# [Directions for this task]
Among the entries below, count the lines where the string "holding" occurs, and give only the number.

[Stored records]
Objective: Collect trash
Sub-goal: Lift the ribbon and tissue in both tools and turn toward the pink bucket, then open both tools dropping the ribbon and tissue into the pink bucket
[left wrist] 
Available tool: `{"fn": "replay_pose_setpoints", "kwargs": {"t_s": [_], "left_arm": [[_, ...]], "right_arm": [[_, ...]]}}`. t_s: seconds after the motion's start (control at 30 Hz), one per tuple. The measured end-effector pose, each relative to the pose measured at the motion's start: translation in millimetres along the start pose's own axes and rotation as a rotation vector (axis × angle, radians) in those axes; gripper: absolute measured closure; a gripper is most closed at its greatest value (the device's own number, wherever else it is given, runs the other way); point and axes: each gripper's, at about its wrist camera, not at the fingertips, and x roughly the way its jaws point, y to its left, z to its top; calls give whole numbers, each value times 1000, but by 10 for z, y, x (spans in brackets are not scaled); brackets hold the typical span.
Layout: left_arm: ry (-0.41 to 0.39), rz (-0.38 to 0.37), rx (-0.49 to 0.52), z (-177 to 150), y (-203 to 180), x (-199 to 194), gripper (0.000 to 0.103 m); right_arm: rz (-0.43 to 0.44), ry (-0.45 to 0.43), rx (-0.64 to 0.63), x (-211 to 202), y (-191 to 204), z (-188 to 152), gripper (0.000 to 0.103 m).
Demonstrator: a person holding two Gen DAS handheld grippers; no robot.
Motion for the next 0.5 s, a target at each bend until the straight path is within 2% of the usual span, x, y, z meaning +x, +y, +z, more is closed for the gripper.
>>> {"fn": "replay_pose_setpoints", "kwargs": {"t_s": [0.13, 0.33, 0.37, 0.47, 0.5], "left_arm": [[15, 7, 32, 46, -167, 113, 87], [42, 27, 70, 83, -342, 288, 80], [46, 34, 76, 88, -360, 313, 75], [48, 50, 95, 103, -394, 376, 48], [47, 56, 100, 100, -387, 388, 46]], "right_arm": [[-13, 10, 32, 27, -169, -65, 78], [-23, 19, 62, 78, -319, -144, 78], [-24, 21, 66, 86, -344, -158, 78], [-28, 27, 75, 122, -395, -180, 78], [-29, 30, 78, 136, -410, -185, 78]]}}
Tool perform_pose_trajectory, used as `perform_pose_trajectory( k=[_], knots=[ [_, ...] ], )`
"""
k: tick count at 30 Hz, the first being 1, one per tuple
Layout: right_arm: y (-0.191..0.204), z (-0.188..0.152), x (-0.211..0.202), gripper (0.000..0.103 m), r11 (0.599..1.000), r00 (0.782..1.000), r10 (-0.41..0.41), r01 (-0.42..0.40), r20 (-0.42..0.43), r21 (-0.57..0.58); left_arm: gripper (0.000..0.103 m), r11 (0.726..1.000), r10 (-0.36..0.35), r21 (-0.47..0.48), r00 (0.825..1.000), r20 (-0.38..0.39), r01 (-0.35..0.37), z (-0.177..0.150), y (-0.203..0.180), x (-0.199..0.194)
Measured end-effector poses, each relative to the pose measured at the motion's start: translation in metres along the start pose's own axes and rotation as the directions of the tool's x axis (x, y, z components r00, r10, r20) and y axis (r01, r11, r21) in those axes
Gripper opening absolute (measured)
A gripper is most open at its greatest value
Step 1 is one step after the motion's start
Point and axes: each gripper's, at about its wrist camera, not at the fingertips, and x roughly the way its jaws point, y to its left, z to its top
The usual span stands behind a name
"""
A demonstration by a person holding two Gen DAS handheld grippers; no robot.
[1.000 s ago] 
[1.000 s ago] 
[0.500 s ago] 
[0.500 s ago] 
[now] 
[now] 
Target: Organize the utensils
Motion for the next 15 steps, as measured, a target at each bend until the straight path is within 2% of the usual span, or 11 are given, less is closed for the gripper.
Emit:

# [Response to this task]
2